British teacher in Sudan rescued by France after receiving 'no support from UK'

British teacher Elizabeth Boughey was evacuated from Sudan by the French Embassy. Credit: AP

A British teacher in Sudan was evacuated by the French to nearby Djibouti after receiving no support from the UK government, she told ITV News.

Elizabeth Boughey, who had lived in the African nation for two years, was advised to head to the French Embassy by other British people who had escaped the war-torn country only with the help of the French.

Ms Boughey and her colleagues were met by French soldiers after making their way to the embassy in their own vehicles.

There, they were given food and water and processed before being driven to a military airport

"At about 5pm that night, they put us on four different buses with a military escort and all their soldiers," Ms Boughey said.

Elizabeth Boughey explains how the French Embassy moved her out of war-torn Sudan and says she received no help from British officials

The evacuation flight took them to nearby Djibouti where Ms Boughey is waiting for a flight to the UK.

Most French nationals, she said, had been flown out on an earlier flight, and the majority of people on her rescue mission were from overseas.

Some of her British friends are still stranded in Sudan, many without internet.

She has said other UK colleagues are now in Port Sudan, two days drive from the evacuation point to the north of the capital Khartoum.

Families up and down the country are also anxiously waiting for news of their loved ones, as Sejal Karia reports

They made their way there with UN convoys or on transport organised by other countries, including Turkey.
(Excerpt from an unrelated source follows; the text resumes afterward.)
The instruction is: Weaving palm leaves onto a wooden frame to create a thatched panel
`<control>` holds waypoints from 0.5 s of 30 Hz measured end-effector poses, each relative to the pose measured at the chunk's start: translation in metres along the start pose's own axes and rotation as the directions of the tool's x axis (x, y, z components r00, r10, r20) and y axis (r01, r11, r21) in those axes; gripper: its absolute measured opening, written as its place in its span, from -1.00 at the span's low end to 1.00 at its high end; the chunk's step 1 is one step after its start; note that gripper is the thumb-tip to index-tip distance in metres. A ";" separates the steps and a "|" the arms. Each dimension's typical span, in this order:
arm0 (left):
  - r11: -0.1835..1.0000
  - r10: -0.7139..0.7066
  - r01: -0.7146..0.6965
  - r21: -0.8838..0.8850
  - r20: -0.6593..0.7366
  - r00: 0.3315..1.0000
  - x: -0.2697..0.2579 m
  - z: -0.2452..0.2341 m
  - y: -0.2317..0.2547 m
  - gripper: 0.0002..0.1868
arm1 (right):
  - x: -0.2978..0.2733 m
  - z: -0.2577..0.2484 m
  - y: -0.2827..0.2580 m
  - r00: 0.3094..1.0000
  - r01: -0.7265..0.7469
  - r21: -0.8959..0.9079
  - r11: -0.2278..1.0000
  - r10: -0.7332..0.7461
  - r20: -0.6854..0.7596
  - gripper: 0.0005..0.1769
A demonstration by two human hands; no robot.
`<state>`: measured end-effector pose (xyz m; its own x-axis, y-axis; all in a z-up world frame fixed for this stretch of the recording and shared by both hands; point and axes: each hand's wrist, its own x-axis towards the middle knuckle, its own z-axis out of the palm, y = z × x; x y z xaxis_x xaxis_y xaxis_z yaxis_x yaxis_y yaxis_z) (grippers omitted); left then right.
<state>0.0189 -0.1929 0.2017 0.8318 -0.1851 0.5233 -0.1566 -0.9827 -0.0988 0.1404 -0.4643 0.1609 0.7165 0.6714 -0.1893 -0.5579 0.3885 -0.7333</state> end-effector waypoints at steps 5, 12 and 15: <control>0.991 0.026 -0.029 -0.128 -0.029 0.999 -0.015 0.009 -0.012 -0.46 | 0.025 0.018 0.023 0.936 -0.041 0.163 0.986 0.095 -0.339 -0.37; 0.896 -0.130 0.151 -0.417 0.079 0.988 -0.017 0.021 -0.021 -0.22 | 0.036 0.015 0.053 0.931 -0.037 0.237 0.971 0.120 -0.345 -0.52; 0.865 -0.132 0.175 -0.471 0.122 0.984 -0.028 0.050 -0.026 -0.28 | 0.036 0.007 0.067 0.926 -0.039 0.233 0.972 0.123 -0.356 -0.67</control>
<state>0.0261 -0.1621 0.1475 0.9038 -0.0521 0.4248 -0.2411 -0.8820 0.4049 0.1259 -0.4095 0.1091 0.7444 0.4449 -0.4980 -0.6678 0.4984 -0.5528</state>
"None of the people I know who are Brits have got out by any British means."

Ms Boughey said the only communication she received from the British government before she left was a message which told her to "stay put".

She urged the UK government to step up their communication with those still stuck.

She said: "They have to get hold of people individually or in their groups so they can let them know what's going on, because how else are they going to do that?

"There's no direct links through my email, or anything, even though I'm on the FCO database."

About 4,000 British nationals were in the country when fighting broke out in Sudan over a week ago between rival generals.

A 72-hour ceasefire began at midnight on Tuesday, allowing a corridor for people to head to safety and for vital supplies to reach those that have nowhere else to go.